§ Assignment: What you produce should be every line from the data that includes "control".

*** Opening of Input material ***

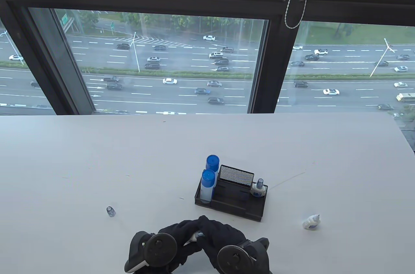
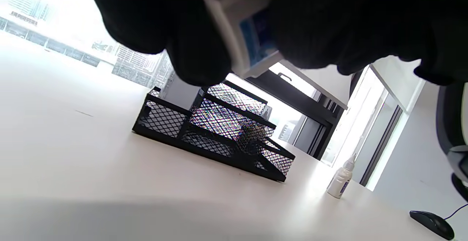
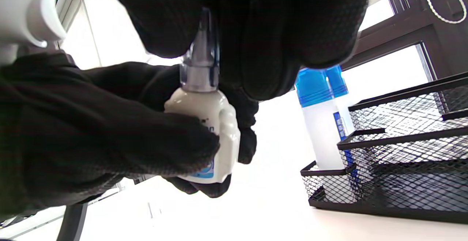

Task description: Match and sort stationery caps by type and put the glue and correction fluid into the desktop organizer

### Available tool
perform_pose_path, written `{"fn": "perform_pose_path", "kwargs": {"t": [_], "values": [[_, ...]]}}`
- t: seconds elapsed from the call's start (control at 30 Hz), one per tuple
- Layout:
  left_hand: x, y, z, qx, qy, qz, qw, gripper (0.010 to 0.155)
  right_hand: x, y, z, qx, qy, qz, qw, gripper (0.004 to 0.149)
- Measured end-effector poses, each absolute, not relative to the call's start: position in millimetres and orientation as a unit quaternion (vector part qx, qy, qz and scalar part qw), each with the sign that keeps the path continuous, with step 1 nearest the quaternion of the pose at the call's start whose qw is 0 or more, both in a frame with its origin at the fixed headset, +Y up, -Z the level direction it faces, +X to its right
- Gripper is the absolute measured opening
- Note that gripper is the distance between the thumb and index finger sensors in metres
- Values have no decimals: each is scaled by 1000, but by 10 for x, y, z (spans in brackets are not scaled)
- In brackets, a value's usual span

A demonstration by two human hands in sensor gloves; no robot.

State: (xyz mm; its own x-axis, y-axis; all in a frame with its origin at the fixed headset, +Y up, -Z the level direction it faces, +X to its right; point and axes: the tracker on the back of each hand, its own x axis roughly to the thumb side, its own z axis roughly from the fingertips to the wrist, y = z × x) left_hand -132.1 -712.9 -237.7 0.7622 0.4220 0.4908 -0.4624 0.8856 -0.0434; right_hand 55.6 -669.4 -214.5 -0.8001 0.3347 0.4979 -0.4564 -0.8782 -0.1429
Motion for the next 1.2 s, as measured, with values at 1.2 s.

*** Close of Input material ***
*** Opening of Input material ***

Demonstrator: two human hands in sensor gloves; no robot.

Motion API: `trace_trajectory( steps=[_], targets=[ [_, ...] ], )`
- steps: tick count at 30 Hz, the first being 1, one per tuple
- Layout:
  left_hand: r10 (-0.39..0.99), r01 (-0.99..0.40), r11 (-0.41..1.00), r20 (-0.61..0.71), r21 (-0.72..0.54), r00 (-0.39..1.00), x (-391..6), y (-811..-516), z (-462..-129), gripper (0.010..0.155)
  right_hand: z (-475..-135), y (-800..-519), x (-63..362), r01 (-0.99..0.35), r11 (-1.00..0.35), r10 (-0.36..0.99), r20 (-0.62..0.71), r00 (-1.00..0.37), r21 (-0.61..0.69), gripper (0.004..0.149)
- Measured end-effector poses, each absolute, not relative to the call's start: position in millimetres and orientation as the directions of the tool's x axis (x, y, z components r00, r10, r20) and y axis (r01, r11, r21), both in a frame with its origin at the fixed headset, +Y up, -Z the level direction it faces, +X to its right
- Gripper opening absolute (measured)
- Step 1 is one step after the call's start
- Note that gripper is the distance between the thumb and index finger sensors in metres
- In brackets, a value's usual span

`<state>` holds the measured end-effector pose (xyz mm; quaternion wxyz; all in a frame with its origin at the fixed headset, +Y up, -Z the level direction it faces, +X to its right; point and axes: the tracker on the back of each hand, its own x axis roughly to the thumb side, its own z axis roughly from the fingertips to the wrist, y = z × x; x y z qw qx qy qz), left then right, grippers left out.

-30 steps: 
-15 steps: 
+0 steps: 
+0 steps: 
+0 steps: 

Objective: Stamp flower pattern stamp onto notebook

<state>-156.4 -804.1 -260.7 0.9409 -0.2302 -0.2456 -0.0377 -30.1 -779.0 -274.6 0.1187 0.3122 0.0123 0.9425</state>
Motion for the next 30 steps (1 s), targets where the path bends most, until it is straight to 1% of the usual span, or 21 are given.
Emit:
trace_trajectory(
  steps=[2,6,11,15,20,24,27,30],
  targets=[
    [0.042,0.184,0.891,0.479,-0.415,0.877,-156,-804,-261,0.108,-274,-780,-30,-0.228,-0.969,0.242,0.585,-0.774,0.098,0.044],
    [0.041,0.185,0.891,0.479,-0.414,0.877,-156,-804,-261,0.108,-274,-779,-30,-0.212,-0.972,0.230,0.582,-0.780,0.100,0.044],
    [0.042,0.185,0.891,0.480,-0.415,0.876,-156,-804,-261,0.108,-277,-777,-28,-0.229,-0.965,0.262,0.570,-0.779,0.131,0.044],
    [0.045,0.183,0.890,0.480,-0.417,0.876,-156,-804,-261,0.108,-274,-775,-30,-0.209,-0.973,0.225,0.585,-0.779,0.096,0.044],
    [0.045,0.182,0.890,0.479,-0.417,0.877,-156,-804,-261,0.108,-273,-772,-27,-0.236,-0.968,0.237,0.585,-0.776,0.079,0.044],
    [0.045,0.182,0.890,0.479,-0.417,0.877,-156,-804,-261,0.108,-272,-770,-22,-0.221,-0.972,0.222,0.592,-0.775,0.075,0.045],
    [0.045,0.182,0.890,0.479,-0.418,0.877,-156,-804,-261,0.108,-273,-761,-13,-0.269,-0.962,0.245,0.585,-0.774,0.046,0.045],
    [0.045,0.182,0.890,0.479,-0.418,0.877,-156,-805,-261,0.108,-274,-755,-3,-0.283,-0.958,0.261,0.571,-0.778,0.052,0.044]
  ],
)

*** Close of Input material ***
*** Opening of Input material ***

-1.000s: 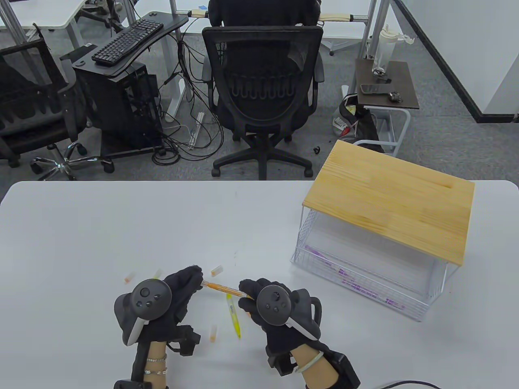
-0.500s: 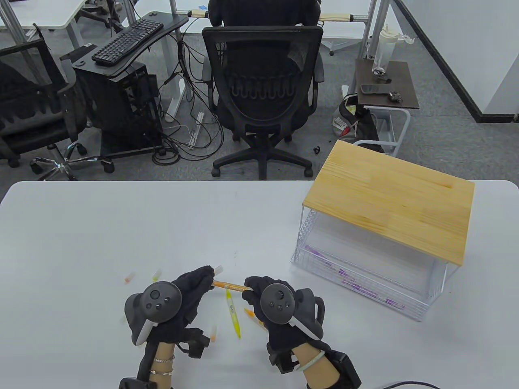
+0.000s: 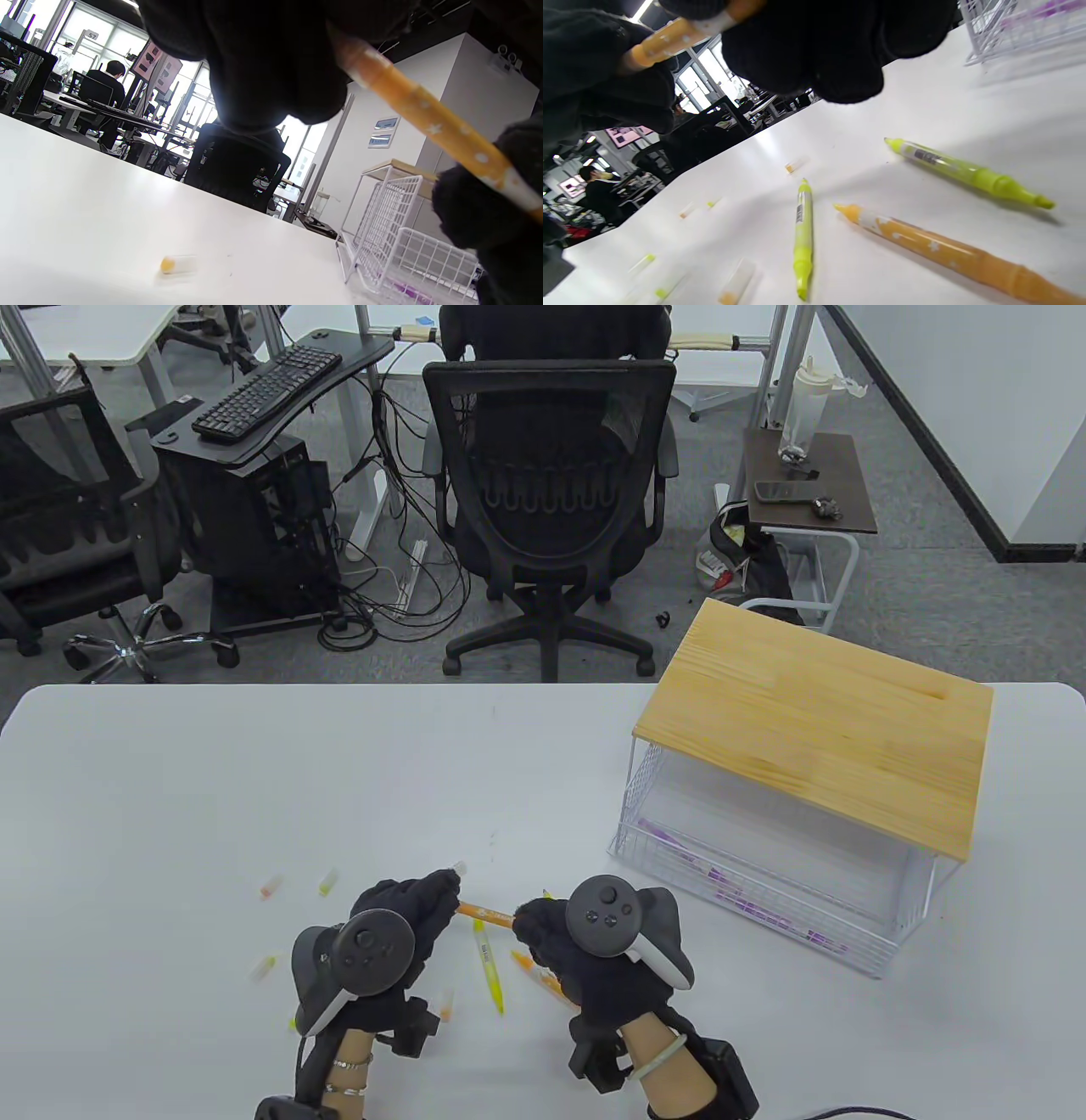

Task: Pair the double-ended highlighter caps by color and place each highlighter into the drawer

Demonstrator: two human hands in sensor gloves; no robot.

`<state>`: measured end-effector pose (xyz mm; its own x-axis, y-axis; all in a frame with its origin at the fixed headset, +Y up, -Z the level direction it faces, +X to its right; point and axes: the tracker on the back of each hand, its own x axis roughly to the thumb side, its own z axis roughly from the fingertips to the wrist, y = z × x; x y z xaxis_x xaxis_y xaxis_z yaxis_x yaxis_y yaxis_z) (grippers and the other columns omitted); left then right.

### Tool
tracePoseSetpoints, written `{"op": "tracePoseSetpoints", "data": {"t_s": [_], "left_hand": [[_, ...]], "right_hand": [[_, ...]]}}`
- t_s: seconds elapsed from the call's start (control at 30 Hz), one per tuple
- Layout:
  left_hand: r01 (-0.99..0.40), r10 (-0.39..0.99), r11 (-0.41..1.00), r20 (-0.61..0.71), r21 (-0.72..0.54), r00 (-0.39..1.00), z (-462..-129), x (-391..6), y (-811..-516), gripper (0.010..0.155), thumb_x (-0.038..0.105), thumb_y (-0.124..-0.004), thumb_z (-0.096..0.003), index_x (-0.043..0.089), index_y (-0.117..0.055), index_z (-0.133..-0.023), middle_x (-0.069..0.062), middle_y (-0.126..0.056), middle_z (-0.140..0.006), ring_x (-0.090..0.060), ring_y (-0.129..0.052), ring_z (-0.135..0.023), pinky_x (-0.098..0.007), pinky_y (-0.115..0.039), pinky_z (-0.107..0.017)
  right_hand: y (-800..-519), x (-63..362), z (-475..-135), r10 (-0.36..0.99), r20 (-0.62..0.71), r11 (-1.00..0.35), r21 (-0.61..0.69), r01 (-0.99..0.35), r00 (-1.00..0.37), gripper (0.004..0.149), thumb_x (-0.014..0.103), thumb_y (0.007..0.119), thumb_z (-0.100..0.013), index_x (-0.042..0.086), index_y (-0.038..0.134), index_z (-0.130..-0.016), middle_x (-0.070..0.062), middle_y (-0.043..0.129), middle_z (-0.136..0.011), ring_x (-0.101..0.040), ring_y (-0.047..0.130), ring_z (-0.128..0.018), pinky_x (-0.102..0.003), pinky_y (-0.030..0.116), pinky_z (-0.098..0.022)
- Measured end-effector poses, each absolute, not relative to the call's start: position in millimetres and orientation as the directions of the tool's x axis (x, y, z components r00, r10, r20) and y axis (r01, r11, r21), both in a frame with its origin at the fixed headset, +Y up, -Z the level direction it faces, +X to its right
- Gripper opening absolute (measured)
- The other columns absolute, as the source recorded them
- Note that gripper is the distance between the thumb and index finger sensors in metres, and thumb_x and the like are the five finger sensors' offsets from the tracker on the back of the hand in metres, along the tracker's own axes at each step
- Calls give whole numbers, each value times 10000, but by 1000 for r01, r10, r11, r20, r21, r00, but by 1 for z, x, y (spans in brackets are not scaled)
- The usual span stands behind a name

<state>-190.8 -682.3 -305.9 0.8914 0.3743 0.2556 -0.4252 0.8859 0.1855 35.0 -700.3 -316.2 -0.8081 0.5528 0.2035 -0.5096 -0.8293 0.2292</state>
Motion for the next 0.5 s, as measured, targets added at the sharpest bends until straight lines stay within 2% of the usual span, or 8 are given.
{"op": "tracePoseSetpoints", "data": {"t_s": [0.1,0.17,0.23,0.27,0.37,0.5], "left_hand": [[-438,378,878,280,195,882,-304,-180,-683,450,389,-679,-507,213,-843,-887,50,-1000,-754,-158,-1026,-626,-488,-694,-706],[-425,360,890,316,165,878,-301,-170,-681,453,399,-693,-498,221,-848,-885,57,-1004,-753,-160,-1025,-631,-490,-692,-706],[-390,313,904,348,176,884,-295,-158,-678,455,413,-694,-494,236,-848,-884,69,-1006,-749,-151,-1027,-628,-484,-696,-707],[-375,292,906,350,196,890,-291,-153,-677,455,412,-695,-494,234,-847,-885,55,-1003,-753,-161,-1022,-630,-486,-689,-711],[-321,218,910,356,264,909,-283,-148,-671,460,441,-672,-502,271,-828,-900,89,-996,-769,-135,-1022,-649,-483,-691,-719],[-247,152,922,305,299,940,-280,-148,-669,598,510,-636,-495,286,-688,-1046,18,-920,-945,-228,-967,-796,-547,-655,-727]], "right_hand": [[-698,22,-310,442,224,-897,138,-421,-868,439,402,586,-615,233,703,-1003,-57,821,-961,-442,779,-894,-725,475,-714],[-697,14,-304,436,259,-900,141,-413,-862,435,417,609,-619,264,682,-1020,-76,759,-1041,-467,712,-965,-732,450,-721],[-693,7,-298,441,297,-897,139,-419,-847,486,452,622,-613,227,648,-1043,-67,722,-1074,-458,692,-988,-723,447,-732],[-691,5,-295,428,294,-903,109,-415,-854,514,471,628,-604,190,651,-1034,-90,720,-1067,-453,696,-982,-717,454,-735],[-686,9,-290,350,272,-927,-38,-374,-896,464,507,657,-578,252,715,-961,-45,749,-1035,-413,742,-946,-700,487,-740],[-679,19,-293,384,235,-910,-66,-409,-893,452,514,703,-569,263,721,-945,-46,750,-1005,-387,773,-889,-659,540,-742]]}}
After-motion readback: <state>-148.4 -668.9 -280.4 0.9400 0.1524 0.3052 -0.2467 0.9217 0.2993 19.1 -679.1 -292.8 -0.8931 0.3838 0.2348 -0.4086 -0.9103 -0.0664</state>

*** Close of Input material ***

§ Task result:
- t: seconds elapsed from the call's start (control at 30 Hz), one per tuple
- t_s: seconds elapsed from the call's start (control at 30 Hz), one per tuple

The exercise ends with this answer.